Reputation: 1997
I'm trying to make a example (just example! I know it leaks) app to learn operator overloading in C++, but I get the value of zero to the elements of the sum.... I suspect that the problem is int the copy constructor.

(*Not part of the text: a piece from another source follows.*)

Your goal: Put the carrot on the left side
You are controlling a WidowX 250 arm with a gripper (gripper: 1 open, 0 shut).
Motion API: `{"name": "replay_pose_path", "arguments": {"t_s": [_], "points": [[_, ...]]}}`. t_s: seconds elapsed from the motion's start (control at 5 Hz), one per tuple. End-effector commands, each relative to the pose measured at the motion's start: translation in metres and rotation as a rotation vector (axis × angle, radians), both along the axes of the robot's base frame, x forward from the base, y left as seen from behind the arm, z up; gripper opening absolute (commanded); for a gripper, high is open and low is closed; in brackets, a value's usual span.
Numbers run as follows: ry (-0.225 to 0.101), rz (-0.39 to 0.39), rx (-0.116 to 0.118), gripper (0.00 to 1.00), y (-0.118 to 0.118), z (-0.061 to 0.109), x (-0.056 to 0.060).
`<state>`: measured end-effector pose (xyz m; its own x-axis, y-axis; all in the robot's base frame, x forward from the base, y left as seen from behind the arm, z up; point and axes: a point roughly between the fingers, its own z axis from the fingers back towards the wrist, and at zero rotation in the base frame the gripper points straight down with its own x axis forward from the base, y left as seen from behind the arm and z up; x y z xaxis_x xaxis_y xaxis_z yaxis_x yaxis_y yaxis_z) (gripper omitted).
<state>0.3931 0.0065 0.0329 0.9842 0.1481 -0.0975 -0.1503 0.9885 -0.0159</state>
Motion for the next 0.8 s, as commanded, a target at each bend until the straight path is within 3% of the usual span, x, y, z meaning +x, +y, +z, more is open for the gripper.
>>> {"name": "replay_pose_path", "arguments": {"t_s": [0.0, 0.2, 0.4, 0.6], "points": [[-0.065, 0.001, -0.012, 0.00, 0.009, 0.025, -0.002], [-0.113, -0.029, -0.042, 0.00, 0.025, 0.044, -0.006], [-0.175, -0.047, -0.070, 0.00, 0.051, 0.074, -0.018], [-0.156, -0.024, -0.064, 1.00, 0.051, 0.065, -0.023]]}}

The Detailed implementation is below:
class Matrix{
public:
Matrix(int row, int col);
Matrix(const Matrix& src);
float& set(int row, int col);
float get(int row, int col);
const Matrix & operator+(const Matrix& rhs);
private:
float* data;
int nrow;
int ncol;
};
Matrix::Matrix(int row, int col){
nrow = row;
ncol = ncol;
data = new float[nrow*ncol];
}
Matrix::Matrix(const Matrix& src){
nrow = src.nrow;
ncol = src.ncol;
data = new float[nrow*ncol];
for(int i = 0; i < nrow*ncol; i++){
data[i] = src.data[i];
}
}
float& Matrix::set(int row, int col){
return data[row*ncol+col];
}
float Matrix::get(int row, int col){
return data[row*ncol+col];
}
const Matrix & Matrix::operator+(const Matrix& rhs){
if (this->nrow == rhs.nrow && this->ncol == rhs.ncol){
Matrix* m = new Matrix(rhs.nrow, rhs.ncol);
for(int i=0; i< nrow*ncol; i++){
m->data[i] = data[i] + rhs.data[i];
}
return *m;
} else {
throw -1;
}
}
#include <iostream>
using namespace std;
int main ()
{
Matrix A(1,1);
Matrix B(1,1);
A.set(0,0)=1;
B.set(0,0)=2;
cout << A.get(0,0) << endl;
cout << B.get(0,0) << endl;
Matrix C = A + B; // Marix C(A+B);
cout << C.get(0,0) << endl;
return 0;
}
Upvotes: 1
Views: 221
Reputation: 206689
Matrix::Matrix(int row, int col){
nrow = row;
ncol = ncol;
data = new float[nrow*ncol];
}
There's a typo in there that results in your code having undefined behavior.
Fix it with:
ncol = col;
(Make sure you turn you compilers warning/diagnostics level to the maximum, GCC catches this.)
You're leaking your float[]
s too, so your code isn't complete. Don't forget to add proper destructors, and always follow the rule of three.